Coupled with television, smartphones and tablets offer additional possibilities as secondary screens, not only for WhatsApp and Facebook or for viewing Wikipedia during quiz shows. More and more secondary screens: Programs involve viewers by asking them to ask questions, write comments, take part in polls and quizzes, or vote. What is entertaining for children and teens, however, is mostly purely commercial. Often the issue of data protection remains unclear, for example when someone sends a selfie which is then shown on the screen. Moreover, secondary screen chats are not always moderated, leaving the field open for offensive and inappropriate messages.

Streaming services are popular

Streaming allows you to watch TV shows, movies, series or listen to music without recording the content on your device. Movies and TV programs are viewed either live (live stream) or on-demand (delayed).
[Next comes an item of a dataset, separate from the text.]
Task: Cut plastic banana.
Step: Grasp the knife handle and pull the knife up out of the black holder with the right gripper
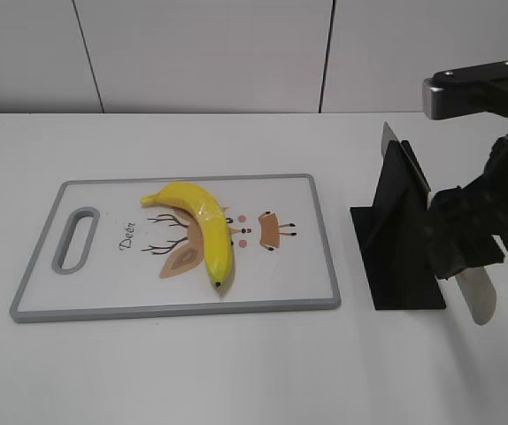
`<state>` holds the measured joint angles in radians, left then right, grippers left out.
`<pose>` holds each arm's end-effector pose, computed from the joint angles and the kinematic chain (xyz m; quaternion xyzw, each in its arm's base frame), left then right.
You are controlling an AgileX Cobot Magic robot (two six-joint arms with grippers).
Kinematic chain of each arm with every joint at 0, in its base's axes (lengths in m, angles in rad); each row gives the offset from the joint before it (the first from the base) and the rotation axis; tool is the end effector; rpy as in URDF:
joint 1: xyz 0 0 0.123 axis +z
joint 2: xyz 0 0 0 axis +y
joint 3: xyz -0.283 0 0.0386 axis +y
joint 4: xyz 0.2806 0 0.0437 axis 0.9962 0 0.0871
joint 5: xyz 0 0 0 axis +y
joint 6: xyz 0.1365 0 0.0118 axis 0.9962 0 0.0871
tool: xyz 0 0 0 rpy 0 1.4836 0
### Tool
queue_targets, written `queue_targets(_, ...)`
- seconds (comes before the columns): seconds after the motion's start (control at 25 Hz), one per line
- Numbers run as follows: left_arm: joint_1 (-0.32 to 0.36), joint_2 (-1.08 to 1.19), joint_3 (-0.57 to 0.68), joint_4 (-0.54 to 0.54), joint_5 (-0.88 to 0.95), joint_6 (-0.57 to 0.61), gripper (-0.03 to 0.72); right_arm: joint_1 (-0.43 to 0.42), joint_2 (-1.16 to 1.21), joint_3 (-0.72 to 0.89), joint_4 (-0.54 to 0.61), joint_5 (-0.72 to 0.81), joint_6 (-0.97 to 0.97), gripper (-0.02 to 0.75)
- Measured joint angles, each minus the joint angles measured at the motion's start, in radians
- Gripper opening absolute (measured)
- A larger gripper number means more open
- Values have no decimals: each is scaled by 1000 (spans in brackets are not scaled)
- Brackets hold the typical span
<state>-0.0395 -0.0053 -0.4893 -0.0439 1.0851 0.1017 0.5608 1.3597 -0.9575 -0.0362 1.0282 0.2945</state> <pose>0.0627 -0.0078 0.2657 0.0618 0.8585 -0.0061 0.5091 0.2432 0.1478 0.2047 -0.1393 0.9836 0.0321 0.1101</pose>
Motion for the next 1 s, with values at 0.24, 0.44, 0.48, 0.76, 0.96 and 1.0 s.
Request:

Television channels make it possible to find their programmes online free of charge on their websites or applications. Streaming platforms (e.g. Zattoo, Wilmaa or Teleboy) bring together several broadcasters.

Online pay-per-view video libraries such as Netflix, UPC MyPrime, Apple iTunes, Maxdome or Amazon Prime Video usually offer content on demand for a (flat-rate) subscription. Online portals such as YouTube, channels on social networks or media libraries of TV channels provide streaming offers free of charge. Music streaming providers such as Spotify, Napster, Deezer or Soundcloud offer services which are partly free of charge, are usually limited in functionality and include advertising.

But illegal video streaming providers are also popular, as they make series and films available free of charge as soon as they are broadcast for the first time. Illegal pages may link to malware, fraudulent advertising or content not suitable for children. Copyright infringements are also possible.

In addition, more than a third of young people have a subscription to a music streaming service or to films and series. On the other hand, the possibility of putting their own live streaming videos online is still little used by young people.

What are the risks?

Unreliable streaming services are often fraught with cost and privacy traps and other security risks:

A supposedly free subscription can become a subscription trap when it asks for credit card information for identification.
Browser modules (plug-ins), such as Flash (Adobe), have security holes and are therefore easy targets for virus infections or data theft.
Streaming sites that claim to be secure can also be hacked. JavaScript Minder, for example, can be used to secretly harness the computing power of computers and hijack it, for example, to perform cryptographic transactions (mining).

The images on television and the rapid succession of sequences can be disturbing for children under the age of three, who are therefore normally not allowed to sit in front of a screen. DVDs or rebroadcasting programmes aimed at children of this age are more suitable for showing them short sequences. In general, staying too long in front of the television can have negative consequences on health, for example on the eyes. In addition, series in particular have a high addictive potential.

In general, paid streaming services such as Netflix and mobdro have parental control features, but young people who know a little about computers can easily circumvent them. In addition, the Netflix application can be easily downloaded by minors. Until they create an account, it's only a step away. In general, young people are at risk of seeing content in movies or series that could be disruptive to them, such as sex or violence. Children being exposed to violent content can have negative consequences for their well-being and behaviour. Coupled with other personal or social risk factors, frequent television viewing can increase aggression.

Using television as an educational tool, whether to reward or punish, gives it added importance. A ban on watching television may reinforce the child or teenager's desire to watch television anyway.